# Configuring MS office Enterprise 2007 wizard



## raj1970 (Oct 3, 2007)

Dear All
I have two versions MS office 2007 and 2003.When I open word 2007 I get a window Configuring Process, Configuring MS office Enterprise 2007. It takes 4 minutes to complete the configuration process and finally MS word 2007 opens. After I close Word 2007 and open again it doesn’t start with the Configuration Wizard.
The interesting thing is when close word 2007 and open word 2003 a window appears windows installer preparing to install and word 2003 opens within few seconds. Now if close word 2003 and open word 2007 the same Configuration wizard appears as said above.Both the office versions are licenced copy This wizard keeps coming when only when open word .Any tips will be greately appreciated.
Thankyou


----------



## raj1970 (Oct 3, 2007)

raj1970 said:


> Dear All
> I have two versions MS office 2007 and 2003.When I open word 2007 I get a window Configuring Process, Configuring MS office Enterprise 2007. It takes 4 minutes to complete the configuration process and finally MS word 2007 opens. After I close Word 2007 and open again it doesn’t start with the Configuration Wizard.
> The interesting thing is when close word 2007 and open word 2003 a window appears windows installer preparing to install and word 2003 opens within few seconds.

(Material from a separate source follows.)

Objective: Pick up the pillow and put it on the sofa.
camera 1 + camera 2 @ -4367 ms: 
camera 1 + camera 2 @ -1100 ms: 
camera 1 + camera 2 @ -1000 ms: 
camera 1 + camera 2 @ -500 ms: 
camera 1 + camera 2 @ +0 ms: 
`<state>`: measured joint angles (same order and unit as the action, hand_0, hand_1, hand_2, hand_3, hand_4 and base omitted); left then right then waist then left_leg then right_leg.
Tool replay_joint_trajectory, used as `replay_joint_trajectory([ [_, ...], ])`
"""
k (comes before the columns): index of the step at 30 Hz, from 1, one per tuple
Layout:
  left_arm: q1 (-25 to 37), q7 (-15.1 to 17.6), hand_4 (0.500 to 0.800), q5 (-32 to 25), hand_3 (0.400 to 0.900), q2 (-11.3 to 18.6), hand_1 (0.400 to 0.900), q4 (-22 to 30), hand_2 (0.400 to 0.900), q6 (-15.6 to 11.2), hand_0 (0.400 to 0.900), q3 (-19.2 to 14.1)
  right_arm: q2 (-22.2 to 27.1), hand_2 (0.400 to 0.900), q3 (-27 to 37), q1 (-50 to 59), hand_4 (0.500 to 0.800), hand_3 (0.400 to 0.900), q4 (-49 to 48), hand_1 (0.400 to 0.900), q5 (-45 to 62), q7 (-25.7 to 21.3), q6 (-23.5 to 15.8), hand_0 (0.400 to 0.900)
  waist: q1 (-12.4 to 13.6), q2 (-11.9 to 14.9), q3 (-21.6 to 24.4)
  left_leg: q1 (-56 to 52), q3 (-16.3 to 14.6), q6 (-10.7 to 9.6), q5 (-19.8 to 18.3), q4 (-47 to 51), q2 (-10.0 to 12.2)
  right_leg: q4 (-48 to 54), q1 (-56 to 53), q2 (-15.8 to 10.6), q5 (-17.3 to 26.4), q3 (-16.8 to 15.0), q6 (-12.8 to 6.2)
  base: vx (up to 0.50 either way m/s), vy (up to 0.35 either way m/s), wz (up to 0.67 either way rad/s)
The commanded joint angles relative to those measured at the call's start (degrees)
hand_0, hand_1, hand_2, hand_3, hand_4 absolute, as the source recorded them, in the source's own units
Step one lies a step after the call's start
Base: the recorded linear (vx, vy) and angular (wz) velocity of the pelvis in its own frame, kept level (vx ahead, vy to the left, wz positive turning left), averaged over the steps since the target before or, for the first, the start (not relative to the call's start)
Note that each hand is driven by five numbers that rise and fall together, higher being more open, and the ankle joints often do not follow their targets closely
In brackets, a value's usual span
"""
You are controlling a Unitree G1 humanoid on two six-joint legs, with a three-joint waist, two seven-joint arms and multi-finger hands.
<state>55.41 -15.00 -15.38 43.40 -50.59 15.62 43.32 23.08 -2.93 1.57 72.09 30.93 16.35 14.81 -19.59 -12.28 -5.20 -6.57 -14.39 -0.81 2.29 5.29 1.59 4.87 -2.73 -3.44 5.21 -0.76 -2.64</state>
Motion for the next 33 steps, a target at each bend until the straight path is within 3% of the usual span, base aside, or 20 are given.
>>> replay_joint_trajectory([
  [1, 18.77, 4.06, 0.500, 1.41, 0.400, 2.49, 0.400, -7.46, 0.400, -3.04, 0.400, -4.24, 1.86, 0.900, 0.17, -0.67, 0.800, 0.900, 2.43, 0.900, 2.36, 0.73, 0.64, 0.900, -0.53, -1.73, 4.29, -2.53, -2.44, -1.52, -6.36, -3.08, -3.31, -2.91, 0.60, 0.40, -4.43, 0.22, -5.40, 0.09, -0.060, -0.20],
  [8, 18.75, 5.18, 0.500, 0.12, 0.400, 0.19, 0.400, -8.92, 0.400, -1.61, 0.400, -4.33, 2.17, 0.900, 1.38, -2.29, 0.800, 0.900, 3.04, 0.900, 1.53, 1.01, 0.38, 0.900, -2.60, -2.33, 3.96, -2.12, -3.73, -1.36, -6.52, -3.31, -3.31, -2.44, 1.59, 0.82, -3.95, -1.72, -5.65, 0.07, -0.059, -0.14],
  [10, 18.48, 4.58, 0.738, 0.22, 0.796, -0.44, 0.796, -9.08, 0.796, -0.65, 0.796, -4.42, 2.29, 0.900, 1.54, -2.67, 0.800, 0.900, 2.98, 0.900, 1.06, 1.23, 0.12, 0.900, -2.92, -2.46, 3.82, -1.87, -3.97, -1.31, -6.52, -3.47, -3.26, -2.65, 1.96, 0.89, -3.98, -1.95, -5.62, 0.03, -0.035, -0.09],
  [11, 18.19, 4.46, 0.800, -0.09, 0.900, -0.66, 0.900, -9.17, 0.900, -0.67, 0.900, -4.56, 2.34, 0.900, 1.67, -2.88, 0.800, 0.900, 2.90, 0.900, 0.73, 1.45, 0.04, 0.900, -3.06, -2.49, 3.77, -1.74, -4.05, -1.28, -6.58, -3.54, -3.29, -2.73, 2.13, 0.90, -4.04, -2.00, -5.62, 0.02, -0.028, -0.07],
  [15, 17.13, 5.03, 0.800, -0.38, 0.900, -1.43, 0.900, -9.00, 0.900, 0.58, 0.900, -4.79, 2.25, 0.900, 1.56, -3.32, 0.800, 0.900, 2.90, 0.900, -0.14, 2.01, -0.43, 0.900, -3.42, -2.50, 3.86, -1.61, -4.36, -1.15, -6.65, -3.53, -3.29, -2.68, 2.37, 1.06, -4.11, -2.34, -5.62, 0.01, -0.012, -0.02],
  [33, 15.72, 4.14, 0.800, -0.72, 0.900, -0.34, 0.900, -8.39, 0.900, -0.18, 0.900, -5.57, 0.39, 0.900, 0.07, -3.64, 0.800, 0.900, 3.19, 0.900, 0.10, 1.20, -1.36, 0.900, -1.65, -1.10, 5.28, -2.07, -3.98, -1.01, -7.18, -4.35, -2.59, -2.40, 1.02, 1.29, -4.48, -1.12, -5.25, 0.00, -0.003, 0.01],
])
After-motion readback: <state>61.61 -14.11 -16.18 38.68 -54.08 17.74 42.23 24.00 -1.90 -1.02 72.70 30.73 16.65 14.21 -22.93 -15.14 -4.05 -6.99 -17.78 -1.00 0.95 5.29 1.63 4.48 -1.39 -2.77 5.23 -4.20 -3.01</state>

Now if close word 2003 and open word 2007 the same Configuration wizard appears as said above.Both the office versions are licenced copy This wizard keeps coming when only when open word .Any tips will be greately appreciated.
> Thankyou


The below knowledgebase article has afix for this issue,but also says not recommended.How to go about

http://support.microsoft.com/default.aspx/kb/928091


----------